Brett
Moran
,
MD
Senior Vice President, Associate Chief Medical Officer, Chief Medical Information Officer
|
Parkland Health & Hospital System
Brett is the first ever Chief Medical Informatics Officer (CMIO) at Parkland Health & Hospital System and helped steward them from being a paper-based hospital to being a fully electronic institution within 3 years and ultimately being one of the first safety net organizations to win the Davies Award, for excellence in translating informatics to patient value. Graduating from UT Southwestern Medical School, and subsequently Internal Medicine Residency, he joined the General Internal Medicine Department in 1997, ultimately becoming a full professor. He is dual board certified in both Internal Medicine and Clinical Informatics, being the 2nd class to graduate with board certification in Clinical Informatics. In his role as CMIO, he has been deeply involved in quality and safety projects—helping engineer informatics solutions to remediate or mitigate. He has collaborated with researchers on a variety of initiatives, facilitating informatics solutions.

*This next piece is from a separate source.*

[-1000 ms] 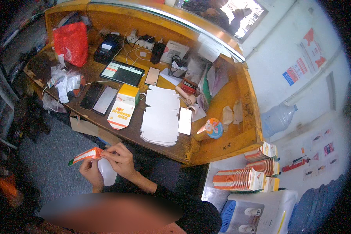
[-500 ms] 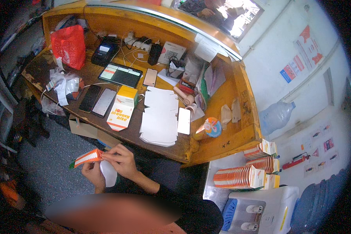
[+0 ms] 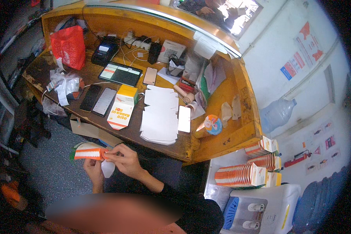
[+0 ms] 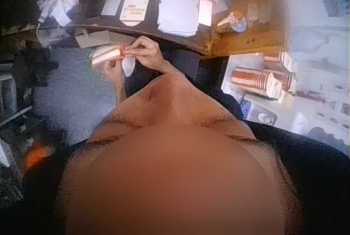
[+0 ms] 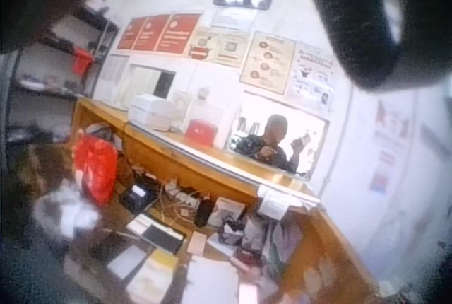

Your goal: The person folds flat paperboard blanks into small rectangular boxes at a cluttered counter. They repeatedly fold flaps, tuck edges, and close the boxes, handling each unit one at a time. The finished boxes are placed on the counter as they are completed.

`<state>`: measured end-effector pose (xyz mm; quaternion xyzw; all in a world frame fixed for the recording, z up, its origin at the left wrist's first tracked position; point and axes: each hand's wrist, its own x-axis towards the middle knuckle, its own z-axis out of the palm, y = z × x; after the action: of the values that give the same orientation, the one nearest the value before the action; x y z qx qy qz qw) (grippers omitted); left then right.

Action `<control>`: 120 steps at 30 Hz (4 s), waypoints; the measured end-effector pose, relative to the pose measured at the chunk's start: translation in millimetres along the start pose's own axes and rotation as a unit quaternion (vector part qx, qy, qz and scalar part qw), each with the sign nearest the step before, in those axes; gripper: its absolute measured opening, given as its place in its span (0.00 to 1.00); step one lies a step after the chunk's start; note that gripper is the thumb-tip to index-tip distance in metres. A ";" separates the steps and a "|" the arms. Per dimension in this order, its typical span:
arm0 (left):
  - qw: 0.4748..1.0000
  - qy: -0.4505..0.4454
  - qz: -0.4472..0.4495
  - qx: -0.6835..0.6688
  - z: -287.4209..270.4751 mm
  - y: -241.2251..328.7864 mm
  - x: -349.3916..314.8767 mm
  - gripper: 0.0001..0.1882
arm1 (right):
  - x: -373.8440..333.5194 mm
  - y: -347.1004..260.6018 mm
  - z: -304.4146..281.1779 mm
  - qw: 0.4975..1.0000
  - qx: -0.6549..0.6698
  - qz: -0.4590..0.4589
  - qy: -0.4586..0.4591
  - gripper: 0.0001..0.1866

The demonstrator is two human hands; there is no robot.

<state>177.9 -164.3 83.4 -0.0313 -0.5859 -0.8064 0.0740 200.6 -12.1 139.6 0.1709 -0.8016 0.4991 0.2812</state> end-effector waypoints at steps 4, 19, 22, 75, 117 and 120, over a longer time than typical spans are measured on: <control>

In April of 2016 he was humbled to be voted as the Physician Academy Council Physician of the Year, an award given annually to a physician member of Epic community, selected by his/her physician informatics peers across the nation, in recognition of outstanding contributions to the community. He has given over 30 presentations at national Clinical Informatics meetings over the years on a variety of clinical informatics topics and is honored to have had 4 selected as “classics”. His current interests and focus include predictive analytics, improving alert fatigue and addressing physician burnout, improving physician EHR training and proficiency, and developing innovative solutions for safety net methodology for capturing potential patient care omissions. Dr. Moran took over the Parkland Virtual Care team earlier this year and is working with executive leadership on a virtual care enterprise strategy to help take Parkland into the 21st Century and beyond.